Description of the task: Below are lines of data; restate word for word those running from the line containing "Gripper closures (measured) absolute" to the line containing "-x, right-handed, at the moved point", inclusive, and no others.

Study material:

╔══

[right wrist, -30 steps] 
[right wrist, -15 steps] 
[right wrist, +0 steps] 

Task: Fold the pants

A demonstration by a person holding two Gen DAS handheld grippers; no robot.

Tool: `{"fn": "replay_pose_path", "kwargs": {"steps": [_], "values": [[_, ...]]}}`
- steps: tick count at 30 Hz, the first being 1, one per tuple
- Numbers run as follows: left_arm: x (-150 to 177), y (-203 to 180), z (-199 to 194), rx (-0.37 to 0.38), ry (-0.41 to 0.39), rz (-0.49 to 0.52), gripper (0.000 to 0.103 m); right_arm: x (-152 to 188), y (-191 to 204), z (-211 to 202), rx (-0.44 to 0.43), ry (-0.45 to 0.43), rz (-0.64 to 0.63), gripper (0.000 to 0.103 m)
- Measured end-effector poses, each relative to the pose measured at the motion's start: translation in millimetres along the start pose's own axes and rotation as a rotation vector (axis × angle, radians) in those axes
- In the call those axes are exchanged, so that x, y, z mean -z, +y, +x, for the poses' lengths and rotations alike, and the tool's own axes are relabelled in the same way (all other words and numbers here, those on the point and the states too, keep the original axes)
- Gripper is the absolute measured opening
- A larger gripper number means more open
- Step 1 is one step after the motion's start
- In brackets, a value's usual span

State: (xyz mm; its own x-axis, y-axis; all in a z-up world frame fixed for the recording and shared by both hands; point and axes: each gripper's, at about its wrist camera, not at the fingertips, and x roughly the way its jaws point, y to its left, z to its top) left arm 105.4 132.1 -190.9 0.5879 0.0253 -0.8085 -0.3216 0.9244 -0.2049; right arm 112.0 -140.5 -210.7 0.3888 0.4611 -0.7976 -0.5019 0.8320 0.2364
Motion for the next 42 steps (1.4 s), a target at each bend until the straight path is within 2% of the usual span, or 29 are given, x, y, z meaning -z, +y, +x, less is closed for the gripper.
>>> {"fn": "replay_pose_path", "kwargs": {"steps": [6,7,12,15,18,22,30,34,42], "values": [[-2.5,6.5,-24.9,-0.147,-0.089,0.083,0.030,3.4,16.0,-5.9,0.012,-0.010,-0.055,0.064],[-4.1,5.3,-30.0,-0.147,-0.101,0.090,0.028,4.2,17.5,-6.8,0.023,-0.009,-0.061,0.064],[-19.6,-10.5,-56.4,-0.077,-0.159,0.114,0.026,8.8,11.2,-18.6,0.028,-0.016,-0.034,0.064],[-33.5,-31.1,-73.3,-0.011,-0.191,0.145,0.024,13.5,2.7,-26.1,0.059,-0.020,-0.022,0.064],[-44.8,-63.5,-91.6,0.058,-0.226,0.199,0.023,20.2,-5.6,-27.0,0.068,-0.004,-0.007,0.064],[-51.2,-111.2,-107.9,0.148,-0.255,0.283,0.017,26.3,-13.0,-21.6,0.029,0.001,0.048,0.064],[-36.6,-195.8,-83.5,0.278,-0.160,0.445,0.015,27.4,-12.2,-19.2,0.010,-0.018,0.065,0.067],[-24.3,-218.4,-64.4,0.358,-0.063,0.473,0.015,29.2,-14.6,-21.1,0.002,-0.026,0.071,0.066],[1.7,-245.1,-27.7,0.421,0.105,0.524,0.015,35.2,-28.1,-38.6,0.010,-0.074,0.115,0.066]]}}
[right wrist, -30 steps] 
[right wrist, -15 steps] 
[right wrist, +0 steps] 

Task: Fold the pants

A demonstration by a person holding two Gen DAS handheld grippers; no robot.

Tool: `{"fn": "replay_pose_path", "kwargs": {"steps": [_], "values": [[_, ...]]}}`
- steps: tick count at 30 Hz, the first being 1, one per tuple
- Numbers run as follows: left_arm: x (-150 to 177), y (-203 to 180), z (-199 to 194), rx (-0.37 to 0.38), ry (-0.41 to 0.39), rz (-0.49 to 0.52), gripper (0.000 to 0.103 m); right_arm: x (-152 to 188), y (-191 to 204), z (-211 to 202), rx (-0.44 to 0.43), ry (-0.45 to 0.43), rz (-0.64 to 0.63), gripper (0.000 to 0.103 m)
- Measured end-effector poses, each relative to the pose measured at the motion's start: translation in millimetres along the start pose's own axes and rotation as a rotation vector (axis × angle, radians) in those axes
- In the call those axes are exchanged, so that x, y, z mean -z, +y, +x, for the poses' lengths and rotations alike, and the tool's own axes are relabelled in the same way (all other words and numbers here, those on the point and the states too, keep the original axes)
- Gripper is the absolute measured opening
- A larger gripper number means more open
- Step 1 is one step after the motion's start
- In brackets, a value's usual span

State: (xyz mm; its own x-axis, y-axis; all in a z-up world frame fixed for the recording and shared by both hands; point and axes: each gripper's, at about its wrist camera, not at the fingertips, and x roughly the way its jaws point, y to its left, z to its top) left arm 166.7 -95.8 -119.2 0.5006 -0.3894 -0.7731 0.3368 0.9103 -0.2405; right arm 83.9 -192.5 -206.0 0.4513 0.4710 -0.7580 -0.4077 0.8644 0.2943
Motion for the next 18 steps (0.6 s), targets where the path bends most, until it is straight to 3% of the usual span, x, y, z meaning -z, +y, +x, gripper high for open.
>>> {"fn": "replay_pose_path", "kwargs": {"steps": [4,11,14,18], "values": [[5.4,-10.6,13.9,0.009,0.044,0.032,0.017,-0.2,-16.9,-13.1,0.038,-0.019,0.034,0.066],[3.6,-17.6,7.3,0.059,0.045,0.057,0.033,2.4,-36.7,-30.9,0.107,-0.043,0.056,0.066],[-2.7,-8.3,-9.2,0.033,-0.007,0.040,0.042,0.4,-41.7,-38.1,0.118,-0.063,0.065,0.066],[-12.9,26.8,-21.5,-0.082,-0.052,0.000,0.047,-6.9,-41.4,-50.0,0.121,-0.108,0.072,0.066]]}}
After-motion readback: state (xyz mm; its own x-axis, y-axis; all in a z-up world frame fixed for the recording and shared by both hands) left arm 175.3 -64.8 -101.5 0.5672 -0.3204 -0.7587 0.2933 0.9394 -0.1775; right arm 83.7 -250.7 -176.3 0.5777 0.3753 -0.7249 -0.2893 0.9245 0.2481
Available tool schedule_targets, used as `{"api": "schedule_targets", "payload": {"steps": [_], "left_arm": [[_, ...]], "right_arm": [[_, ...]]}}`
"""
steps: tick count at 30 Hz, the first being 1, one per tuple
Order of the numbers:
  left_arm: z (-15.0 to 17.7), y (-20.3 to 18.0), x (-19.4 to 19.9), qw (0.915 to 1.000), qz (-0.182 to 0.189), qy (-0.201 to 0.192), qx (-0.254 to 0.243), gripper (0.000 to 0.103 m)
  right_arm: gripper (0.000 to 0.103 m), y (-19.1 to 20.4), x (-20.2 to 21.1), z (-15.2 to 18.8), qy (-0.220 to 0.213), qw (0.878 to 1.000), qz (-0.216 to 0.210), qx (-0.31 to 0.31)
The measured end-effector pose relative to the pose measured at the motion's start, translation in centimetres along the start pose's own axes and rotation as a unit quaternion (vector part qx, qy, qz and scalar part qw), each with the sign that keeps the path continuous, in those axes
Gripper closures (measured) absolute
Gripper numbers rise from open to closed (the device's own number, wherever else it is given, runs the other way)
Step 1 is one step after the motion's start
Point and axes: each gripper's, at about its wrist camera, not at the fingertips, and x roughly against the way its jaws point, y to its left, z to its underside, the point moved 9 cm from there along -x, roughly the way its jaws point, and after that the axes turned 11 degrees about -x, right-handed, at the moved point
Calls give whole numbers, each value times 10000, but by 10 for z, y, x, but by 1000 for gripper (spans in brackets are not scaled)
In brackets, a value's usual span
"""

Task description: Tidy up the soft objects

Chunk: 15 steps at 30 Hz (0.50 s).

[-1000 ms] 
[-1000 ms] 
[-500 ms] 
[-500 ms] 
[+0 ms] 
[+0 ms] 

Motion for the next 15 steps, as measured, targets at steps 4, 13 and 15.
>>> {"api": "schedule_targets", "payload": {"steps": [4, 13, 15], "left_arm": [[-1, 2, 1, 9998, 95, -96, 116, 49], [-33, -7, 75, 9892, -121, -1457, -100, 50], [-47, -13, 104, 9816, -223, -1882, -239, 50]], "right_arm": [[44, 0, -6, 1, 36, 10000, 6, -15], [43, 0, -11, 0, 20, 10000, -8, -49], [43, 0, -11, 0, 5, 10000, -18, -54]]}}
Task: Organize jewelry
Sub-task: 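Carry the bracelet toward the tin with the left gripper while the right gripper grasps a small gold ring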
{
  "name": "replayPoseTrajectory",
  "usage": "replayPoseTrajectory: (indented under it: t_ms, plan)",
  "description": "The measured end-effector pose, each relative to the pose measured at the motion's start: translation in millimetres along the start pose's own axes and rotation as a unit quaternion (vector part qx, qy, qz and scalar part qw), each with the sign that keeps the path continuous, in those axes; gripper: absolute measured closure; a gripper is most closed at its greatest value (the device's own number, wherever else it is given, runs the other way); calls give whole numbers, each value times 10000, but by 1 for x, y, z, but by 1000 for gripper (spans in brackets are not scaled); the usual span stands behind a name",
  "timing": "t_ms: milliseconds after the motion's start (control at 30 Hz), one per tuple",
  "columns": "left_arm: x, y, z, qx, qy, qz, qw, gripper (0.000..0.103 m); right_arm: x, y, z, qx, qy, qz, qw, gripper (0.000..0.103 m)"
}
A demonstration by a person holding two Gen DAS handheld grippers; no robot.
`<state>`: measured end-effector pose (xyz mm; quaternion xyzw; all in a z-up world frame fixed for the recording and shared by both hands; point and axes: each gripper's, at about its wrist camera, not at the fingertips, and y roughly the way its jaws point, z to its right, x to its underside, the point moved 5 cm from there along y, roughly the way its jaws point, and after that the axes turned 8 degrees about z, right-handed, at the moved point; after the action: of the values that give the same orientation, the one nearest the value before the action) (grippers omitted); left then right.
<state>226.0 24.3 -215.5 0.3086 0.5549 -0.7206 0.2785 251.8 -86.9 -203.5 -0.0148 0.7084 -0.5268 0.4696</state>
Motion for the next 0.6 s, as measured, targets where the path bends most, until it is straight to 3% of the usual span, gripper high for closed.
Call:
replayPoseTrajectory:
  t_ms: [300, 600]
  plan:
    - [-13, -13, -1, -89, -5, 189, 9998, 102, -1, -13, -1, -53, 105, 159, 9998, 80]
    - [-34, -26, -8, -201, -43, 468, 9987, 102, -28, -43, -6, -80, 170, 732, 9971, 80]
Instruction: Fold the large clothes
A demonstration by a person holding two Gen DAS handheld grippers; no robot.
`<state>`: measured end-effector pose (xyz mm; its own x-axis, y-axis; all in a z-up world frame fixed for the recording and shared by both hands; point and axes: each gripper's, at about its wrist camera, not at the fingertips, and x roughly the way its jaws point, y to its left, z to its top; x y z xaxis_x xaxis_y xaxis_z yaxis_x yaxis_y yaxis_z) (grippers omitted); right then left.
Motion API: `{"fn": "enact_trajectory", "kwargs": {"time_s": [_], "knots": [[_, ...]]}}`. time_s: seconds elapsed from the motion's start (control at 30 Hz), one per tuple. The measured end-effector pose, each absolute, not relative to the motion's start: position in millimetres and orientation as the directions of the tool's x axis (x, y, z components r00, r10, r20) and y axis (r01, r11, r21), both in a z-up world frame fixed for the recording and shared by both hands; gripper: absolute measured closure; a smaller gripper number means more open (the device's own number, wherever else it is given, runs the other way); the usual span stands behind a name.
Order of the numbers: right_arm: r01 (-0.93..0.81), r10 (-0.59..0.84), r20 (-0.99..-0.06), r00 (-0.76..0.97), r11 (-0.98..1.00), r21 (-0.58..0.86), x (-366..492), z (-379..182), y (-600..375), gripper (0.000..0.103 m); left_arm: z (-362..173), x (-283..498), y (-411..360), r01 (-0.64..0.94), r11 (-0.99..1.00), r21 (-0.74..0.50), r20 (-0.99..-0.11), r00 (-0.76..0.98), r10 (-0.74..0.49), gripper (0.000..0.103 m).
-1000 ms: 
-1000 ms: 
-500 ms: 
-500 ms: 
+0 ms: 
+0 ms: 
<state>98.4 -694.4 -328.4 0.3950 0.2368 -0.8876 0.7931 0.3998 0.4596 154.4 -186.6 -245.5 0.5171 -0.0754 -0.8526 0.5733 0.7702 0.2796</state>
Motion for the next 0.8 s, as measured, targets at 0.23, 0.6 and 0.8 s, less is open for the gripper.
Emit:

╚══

Written solution:
Gripper closures (measured) absolute
Gripper numbers rise from open to closed (the device's own number, wherever else it is given, runs the other way)
Step 1 is one step after the motion's start
Point and axes: each gripper's, at about its wrist camera, not at the fingertips, and x roughly against the way its jaws point, y to its left, z to its underside, the point moved 9 cm from there along -x, roughly the way its jaws point, and after that the axes turned 11 degrees about -x, right-handed, at the moved point

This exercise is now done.